_RAW DATA_

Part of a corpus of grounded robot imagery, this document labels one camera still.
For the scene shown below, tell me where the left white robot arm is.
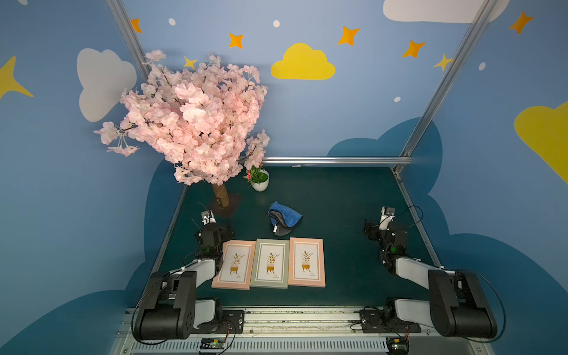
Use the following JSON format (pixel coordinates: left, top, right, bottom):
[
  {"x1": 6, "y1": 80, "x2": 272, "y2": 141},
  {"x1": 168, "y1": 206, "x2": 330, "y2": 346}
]
[{"x1": 131, "y1": 222, "x2": 234, "y2": 346}]

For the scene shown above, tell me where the pink picture frame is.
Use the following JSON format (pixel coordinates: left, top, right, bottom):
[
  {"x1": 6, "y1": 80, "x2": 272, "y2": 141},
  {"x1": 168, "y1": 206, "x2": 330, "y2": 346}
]
[
  {"x1": 288, "y1": 238, "x2": 325, "y2": 288},
  {"x1": 212, "y1": 241, "x2": 256, "y2": 291}
]

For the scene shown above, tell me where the pink blossom artificial tree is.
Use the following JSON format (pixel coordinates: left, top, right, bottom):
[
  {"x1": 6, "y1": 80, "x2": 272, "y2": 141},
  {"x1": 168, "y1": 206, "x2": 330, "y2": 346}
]
[{"x1": 96, "y1": 50, "x2": 270, "y2": 209}]

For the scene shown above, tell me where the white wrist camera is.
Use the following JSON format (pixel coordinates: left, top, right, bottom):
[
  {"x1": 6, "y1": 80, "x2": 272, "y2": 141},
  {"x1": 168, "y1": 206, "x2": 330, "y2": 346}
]
[
  {"x1": 379, "y1": 206, "x2": 396, "y2": 231},
  {"x1": 201, "y1": 209, "x2": 217, "y2": 225}
]

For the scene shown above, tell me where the grey-green picture frame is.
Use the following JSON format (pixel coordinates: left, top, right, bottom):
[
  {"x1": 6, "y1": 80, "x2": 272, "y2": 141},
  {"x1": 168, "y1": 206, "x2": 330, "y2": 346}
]
[{"x1": 250, "y1": 239, "x2": 289, "y2": 289}]

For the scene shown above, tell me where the white pot with plant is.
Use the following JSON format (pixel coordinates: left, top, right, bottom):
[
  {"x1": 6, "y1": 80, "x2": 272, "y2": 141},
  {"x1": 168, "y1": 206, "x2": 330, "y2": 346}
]
[{"x1": 244, "y1": 164, "x2": 269, "y2": 192}]

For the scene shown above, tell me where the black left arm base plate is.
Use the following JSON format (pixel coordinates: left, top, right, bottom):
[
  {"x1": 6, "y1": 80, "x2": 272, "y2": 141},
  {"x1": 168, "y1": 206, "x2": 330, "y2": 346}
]
[{"x1": 193, "y1": 309, "x2": 245, "y2": 334}]

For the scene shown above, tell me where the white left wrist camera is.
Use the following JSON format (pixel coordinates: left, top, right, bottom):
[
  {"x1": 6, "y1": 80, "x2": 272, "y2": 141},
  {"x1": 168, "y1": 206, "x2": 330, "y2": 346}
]
[{"x1": 201, "y1": 209, "x2": 217, "y2": 225}]

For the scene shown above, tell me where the blue black-edged cloth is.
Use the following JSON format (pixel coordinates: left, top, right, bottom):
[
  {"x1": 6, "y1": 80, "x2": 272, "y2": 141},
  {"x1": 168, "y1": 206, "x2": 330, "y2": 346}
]
[{"x1": 269, "y1": 201, "x2": 303, "y2": 237}]

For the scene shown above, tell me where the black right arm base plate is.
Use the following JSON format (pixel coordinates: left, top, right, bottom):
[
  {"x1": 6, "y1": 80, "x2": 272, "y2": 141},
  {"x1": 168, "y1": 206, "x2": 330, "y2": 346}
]
[{"x1": 359, "y1": 308, "x2": 422, "y2": 336}]

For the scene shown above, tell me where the aluminium mounting rail front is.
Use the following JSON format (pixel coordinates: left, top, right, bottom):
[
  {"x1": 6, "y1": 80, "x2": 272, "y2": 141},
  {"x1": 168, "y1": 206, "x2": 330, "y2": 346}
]
[{"x1": 110, "y1": 306, "x2": 493, "y2": 354}]

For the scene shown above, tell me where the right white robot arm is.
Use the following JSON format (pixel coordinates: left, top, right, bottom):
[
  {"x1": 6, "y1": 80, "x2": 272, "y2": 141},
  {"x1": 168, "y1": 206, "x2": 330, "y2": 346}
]
[{"x1": 363, "y1": 216, "x2": 504, "y2": 342}]

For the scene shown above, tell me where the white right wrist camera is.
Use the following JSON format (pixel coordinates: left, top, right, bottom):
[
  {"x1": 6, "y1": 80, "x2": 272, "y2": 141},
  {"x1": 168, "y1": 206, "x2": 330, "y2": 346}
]
[{"x1": 379, "y1": 206, "x2": 396, "y2": 231}]

_REQUIRED WORK_
Where a line of the records above holds the word "pink", copy that line.

_COMPLETED TASK_
For the scene shown above, tell me where the pink picture frame is.
For the scene shown above, tell me where the pink blossom artificial tree is.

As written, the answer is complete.